Squeeze on Red River
Officials are still weighing whether to reduce the car lanes on Red River Street from Medical Arts Parkway to East 41st Street from four to two or have cars share two of those four lanes with the trains. Either way, the city’s existing right of way is too narrow in spots to accommodate the 70 feet needed, Project Connect manager Kyle Keahey said. And the city would have to purchase considerable right of way to get the 80- to 84-foot-wide corridor necessary to maintain four car lanes and add space for the trains. Another option, officials said, would be to have three car lanes plus the tracks, reversing the direction of one of the car lanes depending on the time of day. “Our biggest challenge is south of 38th Street,” Keahey said.

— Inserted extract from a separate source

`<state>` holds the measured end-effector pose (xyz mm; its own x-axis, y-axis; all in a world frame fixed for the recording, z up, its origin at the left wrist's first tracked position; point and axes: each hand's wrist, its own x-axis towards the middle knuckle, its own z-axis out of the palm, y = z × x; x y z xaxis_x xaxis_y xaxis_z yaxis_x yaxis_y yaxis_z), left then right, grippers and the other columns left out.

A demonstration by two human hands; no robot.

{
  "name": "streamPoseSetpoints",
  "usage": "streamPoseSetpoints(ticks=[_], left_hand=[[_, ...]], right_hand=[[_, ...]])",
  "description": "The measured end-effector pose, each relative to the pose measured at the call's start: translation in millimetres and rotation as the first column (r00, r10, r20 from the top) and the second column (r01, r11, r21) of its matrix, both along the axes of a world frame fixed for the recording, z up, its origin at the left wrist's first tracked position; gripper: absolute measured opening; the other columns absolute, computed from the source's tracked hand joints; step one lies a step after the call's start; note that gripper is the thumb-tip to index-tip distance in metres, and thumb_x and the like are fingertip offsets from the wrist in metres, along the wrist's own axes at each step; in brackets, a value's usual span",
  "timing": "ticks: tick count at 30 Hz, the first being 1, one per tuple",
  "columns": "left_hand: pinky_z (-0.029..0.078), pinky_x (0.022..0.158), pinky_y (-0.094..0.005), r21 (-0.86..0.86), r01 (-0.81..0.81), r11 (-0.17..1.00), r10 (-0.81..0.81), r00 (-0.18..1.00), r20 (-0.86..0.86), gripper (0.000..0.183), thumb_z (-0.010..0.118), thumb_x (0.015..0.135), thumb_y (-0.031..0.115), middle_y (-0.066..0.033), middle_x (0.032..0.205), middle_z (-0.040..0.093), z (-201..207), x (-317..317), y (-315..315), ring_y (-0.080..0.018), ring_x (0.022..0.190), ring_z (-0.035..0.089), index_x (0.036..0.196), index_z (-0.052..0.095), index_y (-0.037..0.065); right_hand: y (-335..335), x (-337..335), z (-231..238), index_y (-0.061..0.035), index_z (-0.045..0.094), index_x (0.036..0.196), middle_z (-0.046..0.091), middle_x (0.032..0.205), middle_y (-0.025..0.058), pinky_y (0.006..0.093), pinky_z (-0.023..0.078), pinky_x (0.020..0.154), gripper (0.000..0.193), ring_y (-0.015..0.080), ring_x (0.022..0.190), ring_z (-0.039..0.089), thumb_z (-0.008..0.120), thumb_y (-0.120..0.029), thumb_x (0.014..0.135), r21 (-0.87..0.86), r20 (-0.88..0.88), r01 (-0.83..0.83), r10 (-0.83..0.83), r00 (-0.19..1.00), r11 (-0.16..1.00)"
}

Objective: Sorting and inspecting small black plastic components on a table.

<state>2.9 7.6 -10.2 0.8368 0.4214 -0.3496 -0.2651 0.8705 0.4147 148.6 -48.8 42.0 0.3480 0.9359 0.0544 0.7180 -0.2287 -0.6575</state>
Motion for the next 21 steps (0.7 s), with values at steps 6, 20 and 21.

A tight fit on Riverside Drive
The section between Interstate 35 and South Congress Avenue is confined in one area by a limestone cliff on the south and multifamily housing on the north. Keahey said the intention is to maintain four car lanes and sidewalks plus the tracks, though the city might need to acquire a few feet of right of way. East of Interstate 35, a city study recommends narrowing the road from six lanes to four to make room for the tracks, bike lanes and wider sidewalks, though Austin Mayor Lee Leffingwell, who leaves office at the end of this year, has said he would want to retain all six lanes.
Final decisions about these and other design issues, officials said, will be made in the two to three years after the election — assuming Proposition 1 passes — using what they said was a similar process to the one that produced the rail plan. City rail project lead Scott Gross said that would include a citizens advisory group comparable to one created last year by Leffingwell to vet Project Connect recommendations.
“It’s not like once we have a successful vote it’s all backroom stuff,” Gross said.